1980 Wisconsin Supreme Court election
| Candidate | Donald W. Steinmetz | Louis J. Ceci |
| Popular vote | 663,378 | 658,605 |
| Percentage | 50.18% | 49.82 |
- Steinmetz: 50–60% 60–70% Ceci: 50–60% 60–70%
| Justice before election Connor Hansen | Elected Justice Donald W. Steinmetz |

= 1980 Wisconsin Supreme Court election =

The 1980 Wisconsin Supreme Court election was held on April 1, 1980, to elect a justice to the Wisconsin Supreme Court for a ten-year term. Incumbent justice Connor Hansen did not seek re-election.
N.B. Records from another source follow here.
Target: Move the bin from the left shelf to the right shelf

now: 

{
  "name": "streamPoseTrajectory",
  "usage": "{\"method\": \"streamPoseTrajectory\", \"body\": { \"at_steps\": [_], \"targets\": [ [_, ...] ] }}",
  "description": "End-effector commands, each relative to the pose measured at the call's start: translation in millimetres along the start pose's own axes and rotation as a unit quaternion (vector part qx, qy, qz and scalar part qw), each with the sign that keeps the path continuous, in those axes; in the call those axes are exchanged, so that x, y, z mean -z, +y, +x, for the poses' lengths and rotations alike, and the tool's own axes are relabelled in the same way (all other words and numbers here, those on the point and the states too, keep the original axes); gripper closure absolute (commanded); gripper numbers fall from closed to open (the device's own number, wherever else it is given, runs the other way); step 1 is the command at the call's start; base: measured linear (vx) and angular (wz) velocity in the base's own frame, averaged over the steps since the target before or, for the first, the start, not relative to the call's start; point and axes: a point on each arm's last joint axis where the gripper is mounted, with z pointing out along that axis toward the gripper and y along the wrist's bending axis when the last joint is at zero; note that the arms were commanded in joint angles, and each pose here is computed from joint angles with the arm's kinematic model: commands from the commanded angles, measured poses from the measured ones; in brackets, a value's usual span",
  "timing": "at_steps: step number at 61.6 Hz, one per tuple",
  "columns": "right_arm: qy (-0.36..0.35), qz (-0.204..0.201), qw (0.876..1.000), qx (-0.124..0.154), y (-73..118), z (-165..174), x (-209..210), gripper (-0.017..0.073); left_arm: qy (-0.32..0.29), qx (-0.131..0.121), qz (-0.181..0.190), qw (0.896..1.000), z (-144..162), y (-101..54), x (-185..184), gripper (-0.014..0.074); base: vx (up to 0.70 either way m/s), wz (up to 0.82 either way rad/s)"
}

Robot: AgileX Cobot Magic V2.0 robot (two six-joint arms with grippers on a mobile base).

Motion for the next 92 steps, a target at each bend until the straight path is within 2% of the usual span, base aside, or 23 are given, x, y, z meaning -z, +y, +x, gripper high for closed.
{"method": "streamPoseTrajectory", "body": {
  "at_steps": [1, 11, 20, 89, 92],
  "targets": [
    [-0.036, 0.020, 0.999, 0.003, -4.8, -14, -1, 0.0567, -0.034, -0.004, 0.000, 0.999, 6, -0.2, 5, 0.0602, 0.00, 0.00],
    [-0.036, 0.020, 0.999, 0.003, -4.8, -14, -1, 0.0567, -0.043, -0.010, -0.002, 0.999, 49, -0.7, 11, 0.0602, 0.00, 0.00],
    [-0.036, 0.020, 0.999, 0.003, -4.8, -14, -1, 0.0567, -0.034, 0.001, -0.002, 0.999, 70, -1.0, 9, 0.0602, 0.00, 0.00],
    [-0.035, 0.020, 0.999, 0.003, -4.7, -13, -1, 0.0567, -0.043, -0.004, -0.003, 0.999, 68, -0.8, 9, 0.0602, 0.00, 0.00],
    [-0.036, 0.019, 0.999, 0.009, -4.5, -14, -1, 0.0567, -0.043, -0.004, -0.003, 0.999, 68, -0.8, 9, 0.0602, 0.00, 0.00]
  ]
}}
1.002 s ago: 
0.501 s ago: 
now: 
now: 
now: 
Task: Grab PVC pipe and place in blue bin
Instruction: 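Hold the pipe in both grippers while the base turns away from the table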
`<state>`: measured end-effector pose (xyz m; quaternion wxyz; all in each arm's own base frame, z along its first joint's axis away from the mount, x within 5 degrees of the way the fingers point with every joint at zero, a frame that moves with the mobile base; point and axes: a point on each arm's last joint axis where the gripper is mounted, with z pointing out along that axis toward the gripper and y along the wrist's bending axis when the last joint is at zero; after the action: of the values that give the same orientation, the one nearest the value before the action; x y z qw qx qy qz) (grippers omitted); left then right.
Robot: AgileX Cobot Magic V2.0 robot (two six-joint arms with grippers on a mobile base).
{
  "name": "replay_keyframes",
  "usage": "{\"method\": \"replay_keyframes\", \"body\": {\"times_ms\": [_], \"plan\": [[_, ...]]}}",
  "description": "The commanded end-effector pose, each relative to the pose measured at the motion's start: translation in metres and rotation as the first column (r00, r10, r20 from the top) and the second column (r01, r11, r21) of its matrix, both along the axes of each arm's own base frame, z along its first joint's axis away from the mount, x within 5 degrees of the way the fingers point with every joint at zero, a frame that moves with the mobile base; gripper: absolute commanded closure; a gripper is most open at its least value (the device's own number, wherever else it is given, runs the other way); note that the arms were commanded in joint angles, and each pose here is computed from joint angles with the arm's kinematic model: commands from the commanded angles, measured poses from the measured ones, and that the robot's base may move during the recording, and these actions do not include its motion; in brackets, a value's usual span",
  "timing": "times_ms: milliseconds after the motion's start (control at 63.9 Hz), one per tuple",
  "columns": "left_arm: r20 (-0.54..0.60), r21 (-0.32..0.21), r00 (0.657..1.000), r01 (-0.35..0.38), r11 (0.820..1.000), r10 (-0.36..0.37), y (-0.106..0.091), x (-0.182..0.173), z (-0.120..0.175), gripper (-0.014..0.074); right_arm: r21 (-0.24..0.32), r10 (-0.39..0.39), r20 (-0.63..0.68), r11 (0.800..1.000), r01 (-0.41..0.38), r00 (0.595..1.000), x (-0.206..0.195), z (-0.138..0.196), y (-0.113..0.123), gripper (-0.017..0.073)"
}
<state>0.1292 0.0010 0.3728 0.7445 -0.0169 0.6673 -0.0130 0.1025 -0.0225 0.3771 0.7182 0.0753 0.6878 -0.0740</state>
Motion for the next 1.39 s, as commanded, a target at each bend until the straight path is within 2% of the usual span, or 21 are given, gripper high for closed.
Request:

Donald W. Steinmetz narrowly defeated Louis J. Ceci in the general election. Preceding the general election was a nonpartisan primary held on February 19, in which the two had advanced from over P. Charles Jones.

==Primary election==

=== Candidates ===

==== Advanced ====
- Louis J. Ceci, Milwaukee County circuit court judge
- Donald W. Steinmetz, Milwaukee County circuit court judge

==== Eliminated in primary ====
- P. Charles Jones Dane County circuit court judge

== Result ==
The general election result was very narrow. As of 2026, no subsequent election the court has been won by a narrower vote-share.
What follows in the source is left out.